Il generale Lee e la lezione di Cesare

Massimiliano Fortuna

Ricordo bene che sin da bambino mi aveva colpito leggere che Cesare, pugnalato, cadde morto ai piedi della statua di Pompeo. Così almeno riportano Plutarco e Appiano.

Ciò che quell’immagine, ancora vagamente data l’età, mi suggeriva era l’instabilità del nostro esistere e della storia umana. Tutto può mutare e ribaltarsi rapidamente, le nostre condizioni di vita, anche se si è in possesso di un grande potere, sono fragili, precarie. I vincitori di ieri possono diventare i grandi sconfitti di domani.

Oggi però quell’immagine simbolo del mondo romano antico mi porta a riflettere su un’altra cosa. Cesare dunque, al termine di una guerra civile aspra e lacerante (cosa che in genere accade alle guerre civili) non aveva ordinato di rimuovere la statua del suo nemico sconfitto dal luogo in cui, in quel momento, si riuniva il senato.

È vero che poi a Cesare toccò questa brutta fine, dovuta secondo alcuni proprio all’indulgenza mostrata nei confronti dei suoi avversari politici – quelli vivi più che quelli morti. Augusto, infatti, non vole ripetere l’«errore» del padre adottivo e non fece sconti a chi poteva costituire un pericolo per il suo potere, in più, a quanto pare, rimosse la statua di Pompeo e murò la sala in cui avvenne il cesaricidio.

Però credo proprio che sia la scelta di Cesare a dover essere un punto di riferimento per un regime democratico odierno. Si può capire che appena conclusa una guerra sanguinosa i vincitori si rifacciano sui simboli del potere da poco crollato. Quando poi si è trattato di un potere dittatoriale, autore di repressioni spietate nei confronti degli oppositori politici, la furia iconoclasta è a maggior ragione comprensibile.
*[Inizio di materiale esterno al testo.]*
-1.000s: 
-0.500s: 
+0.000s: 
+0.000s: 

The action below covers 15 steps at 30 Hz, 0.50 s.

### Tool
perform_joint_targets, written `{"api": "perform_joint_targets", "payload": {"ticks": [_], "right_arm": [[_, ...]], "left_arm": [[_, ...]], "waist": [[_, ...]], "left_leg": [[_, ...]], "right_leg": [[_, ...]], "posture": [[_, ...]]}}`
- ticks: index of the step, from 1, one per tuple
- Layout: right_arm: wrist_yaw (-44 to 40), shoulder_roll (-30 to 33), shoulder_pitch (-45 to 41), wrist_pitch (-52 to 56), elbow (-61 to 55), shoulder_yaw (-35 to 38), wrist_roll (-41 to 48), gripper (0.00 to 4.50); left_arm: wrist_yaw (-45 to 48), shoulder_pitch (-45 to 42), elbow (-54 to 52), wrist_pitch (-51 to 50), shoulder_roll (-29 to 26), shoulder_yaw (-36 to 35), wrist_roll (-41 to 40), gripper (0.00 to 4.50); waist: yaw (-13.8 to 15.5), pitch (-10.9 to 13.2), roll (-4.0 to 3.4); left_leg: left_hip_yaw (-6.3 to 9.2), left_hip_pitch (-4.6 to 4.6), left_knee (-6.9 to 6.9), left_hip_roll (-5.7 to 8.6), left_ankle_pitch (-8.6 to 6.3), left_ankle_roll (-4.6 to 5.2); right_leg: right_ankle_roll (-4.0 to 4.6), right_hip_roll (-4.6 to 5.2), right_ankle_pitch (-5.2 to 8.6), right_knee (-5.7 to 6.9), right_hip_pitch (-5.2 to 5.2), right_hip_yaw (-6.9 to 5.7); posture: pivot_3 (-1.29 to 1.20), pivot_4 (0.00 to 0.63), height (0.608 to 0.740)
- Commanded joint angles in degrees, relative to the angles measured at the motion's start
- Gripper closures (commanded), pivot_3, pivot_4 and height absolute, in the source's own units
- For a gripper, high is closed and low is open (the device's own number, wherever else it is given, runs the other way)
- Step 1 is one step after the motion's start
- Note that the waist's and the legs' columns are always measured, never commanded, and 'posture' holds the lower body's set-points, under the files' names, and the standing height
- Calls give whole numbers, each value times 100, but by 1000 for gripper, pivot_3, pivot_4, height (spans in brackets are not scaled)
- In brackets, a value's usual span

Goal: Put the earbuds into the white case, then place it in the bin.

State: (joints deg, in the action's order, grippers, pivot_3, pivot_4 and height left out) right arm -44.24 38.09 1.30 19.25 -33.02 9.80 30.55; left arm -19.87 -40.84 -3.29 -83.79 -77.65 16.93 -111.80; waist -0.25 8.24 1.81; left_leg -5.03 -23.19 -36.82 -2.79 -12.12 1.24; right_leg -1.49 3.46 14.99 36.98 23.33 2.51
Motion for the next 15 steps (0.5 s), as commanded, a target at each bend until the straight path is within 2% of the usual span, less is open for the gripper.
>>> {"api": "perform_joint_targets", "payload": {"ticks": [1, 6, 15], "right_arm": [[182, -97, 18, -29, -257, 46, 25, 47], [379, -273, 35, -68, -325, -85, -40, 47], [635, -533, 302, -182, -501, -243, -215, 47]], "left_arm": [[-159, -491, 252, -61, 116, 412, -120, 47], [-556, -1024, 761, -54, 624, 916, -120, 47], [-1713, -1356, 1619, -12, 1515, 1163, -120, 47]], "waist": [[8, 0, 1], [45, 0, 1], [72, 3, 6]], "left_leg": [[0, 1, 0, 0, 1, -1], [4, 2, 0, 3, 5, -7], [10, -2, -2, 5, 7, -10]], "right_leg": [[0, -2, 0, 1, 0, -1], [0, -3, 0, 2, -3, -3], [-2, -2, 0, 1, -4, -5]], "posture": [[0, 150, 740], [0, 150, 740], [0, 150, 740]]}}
Ma questa può essere accettata solo come una breve condizione di passaggio, non divenire la gestione ordinaria di un potere che si vuole democratico e liberale.

Il generale Lee sarà anche uno dei simboli di un Sud razzista e schiavista ma voler abbattere le sue statue 150 anni dopo quei fatti è il portato di una visione miope e vagamente integralista della convivenza civile. Una memoria storica rimossa e bandita pubblicamente è segno di pericolosa fragilità, non di autorevolezza di principi.

Che i suprematisti bianchi, che magari quelle statue venerano con intenti razzistici, siano orrendi e magari potenzialmente pericolosi è indubbio, però una democrazia liberale forte, e autentica, non rimuove alcuna delle radici, pur limacciose, dalle quali è sorta.